● **The task**: Leaving out all pictures, give again each line exactly, from the start of the listing through the line that contains "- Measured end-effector".

________

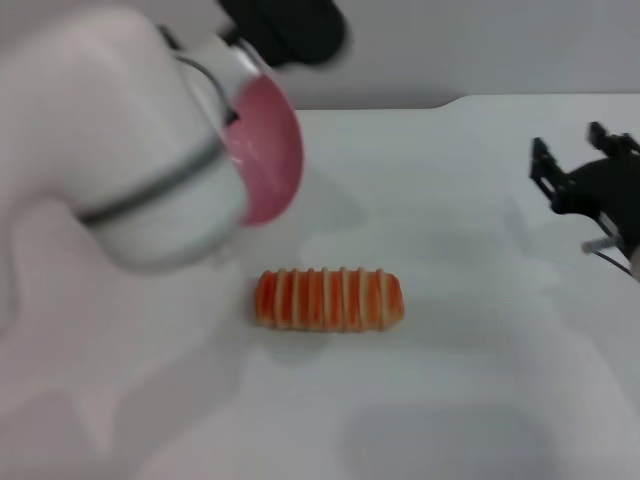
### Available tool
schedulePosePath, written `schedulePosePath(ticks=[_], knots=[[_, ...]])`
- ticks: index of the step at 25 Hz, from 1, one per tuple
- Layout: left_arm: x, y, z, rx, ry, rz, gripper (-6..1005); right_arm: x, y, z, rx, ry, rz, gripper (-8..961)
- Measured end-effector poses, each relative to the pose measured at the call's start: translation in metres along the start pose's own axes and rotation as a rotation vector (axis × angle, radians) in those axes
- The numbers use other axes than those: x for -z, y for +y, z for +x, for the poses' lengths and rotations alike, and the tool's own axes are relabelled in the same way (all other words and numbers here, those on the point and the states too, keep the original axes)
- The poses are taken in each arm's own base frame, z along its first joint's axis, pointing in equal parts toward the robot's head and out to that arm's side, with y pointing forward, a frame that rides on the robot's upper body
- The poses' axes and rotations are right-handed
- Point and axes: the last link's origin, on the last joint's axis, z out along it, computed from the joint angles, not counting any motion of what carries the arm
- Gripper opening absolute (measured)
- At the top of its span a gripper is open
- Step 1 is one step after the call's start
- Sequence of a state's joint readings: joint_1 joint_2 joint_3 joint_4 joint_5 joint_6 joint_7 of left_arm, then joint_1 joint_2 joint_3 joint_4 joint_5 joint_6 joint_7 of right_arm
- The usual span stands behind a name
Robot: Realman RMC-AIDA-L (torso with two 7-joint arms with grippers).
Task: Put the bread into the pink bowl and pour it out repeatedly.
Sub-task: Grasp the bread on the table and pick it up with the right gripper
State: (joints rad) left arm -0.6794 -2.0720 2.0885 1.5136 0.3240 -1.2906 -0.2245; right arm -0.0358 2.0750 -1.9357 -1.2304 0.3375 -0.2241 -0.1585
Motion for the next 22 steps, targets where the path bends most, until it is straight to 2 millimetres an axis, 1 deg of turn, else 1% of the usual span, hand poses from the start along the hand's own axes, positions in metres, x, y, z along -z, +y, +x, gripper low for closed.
schedulePosePath(ticks=[2,3,4,6,7,8,9,11,15,20,22], knots=[[-0.004,-0.012,-0.008,0.102,-0.044,-0.048,47,-0.005,0.005,-0.009,-0.002,0.067,-0.031,642],[-0.004,-0.012,-0.008,0.102,-0.044,-0.048,48,-0.008,0.009,-0.015,0.000,0.105,-0.052,642],[-0.010,-0.021,-0.021,0.189,-0.098,-0.106,48,-0.011,0.012,-0.020,0.000,0.132,-0.070,642],[-0.012,-0.024,-0.029,0.214,-0.123,-0.119,48,-0.017,0.021,-0.030,-0.002,0.197,-0.116,642],[-0.012,-0.024,-0.029,0.214,-0.123,-0.119,48,-0.020,0.027,-0.035,-0.007,0.230,-0.143,642],[-0.013,-0.026,-0.035,0.227,-0.146,-0.122,48,-0.023,0.033,-0.039,-0.013,0.267,-0.169,642],[-0.015,-0.030,-0.049,0.259,-0.197,-0.119,48,-0.026,0.039,-0.042,-0.022,0.299,-0.191,642],[-0.016,-0.032,-0.056,0.275,-0.220,-0.116,48,-0.032,0.050,-0.048,-0.037,0.349,-0.228,642],[-0.018,-0.037,-0.065,0.308,-0.250,-0.111,48,-0.038,0.079,-0.050,-0.039,0.415,-0.319,642],[-0.019,-0.039,-0.066,0.316,-0.254,-0.105,48,-0.036,0.107,-0.039,-0.070,0.475,-0.415,642],[-0.019,-0.039,-0.065,0.316,-0.253,-0.104,48,-0.033,0.116,-0.033,-0.079,0.497,-0.441,642]])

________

● **Solution to the problem**:
### Available tool
schedulePosePath, written `schedulePosePath(ticks=[_], knots=[[_, ...]])`
- ticks: index of the step at 25 Hz, from 1, one per tuple
- Layout: left_arm: x, y, z, rx, ry, rz, gripper (-6..1005); right_arm: x, y, z, rx, ry, rz, gripper (-8..961)
- Measured end-effector poses, each relative to the pose measured at the call's start: translation in metres along the start pose's own axes and rotation as a rotation vector (axis × angle, radians) in those axes

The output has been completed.